TASK STATEMENT:
What you return should be the complete listing, unchanged, with no pictures in it.

DATA SEGMENT:
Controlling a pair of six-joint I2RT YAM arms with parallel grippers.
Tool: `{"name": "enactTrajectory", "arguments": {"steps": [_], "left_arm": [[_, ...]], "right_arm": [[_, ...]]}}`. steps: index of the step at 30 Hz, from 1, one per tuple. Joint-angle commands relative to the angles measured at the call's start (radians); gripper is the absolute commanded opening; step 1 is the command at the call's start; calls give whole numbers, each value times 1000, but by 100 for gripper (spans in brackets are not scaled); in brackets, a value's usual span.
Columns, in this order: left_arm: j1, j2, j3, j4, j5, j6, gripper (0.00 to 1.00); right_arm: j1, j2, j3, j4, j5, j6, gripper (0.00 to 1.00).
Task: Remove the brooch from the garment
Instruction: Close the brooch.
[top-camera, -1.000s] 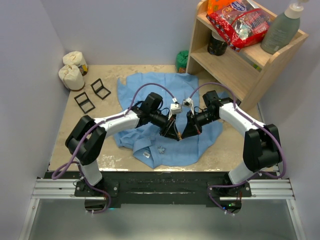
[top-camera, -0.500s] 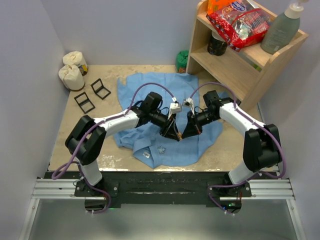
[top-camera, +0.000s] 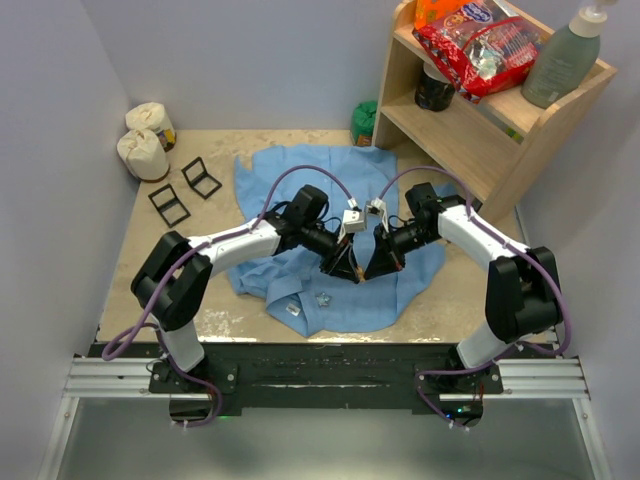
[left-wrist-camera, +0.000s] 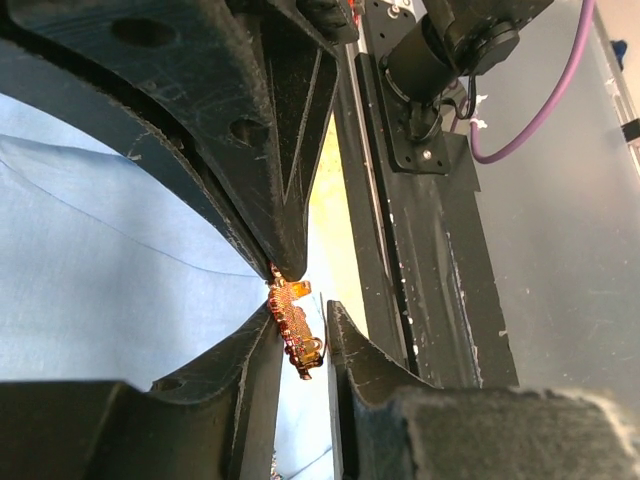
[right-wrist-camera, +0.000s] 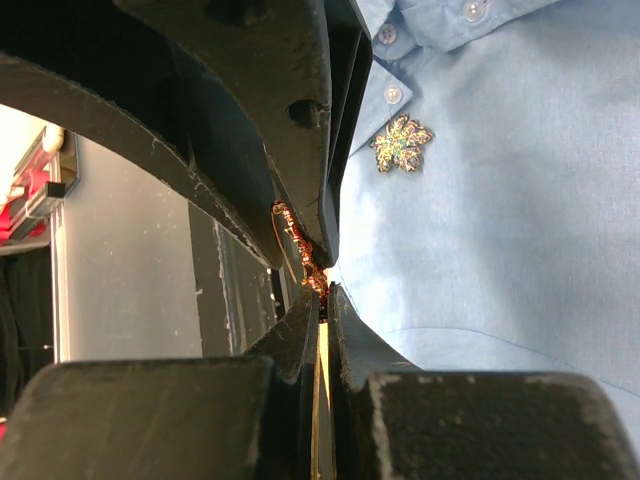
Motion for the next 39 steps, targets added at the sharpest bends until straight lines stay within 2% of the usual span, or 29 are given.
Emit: {"name": "enactTrajectory", "arguments": {"steps": [1,5,10,22,39], "left_arm": [[-19,-45,60,9,62,34,26],[-19,-46,65,8,87,33,36],[-19,-56,62,5,114,42,38],[-50,-51,59,-31,56,99,30],[-56,-28,79,-26,53,70,23]], "right_arm": [[0,2,17,15,23,-39,0],[1,16,27,-25,-2,-76,0],[1,43,41,-81,-30,-118,0],[0,60,49,-117,-54,-148,0],[0,68,52,-113,-50,-139,0]]}}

ANSWER:
Controlling a pair of six-joint I2RT YAM arms with parallel grippers.
Tool: `{"name": "enactTrajectory", "arguments": {"steps": [_], "left_arm": [[_, ...]], "right_arm": [[_, ...]]}}`. steps: index of the step at 30 Hz, from 1, one per tuple. Joint-angle commands relative to the angles measured at the call's start (radians); gripper is the absolute commanded opening; step 1 is the command at the call's start; calls give whole numbers, each value times 1000, but by 100 for gripper (spans in brackets are not scaled); in brackets, a value's usual span.
Columns, in this order: left_arm: j1, j2, j3, j4, j5, j6, gripper (0.00 to 1.00); right_arm: j1, j2, j3, j4, j5, j6, gripper (0.00 to 1.00).
Task: Remove the brooch from the garment
Instruction: Close the brooch.
[top-camera, -1.000s] 
[top-camera, -0.500s] 
[top-camera, +0.000s] 
[left-wrist-camera, +0.000s] 
[right-wrist-camera, +0.000s] 
Motion for the next 39 steps, targets added at the sharpest bends until straight lines stay within 2% of the usual span, or 29 are given.
Emit: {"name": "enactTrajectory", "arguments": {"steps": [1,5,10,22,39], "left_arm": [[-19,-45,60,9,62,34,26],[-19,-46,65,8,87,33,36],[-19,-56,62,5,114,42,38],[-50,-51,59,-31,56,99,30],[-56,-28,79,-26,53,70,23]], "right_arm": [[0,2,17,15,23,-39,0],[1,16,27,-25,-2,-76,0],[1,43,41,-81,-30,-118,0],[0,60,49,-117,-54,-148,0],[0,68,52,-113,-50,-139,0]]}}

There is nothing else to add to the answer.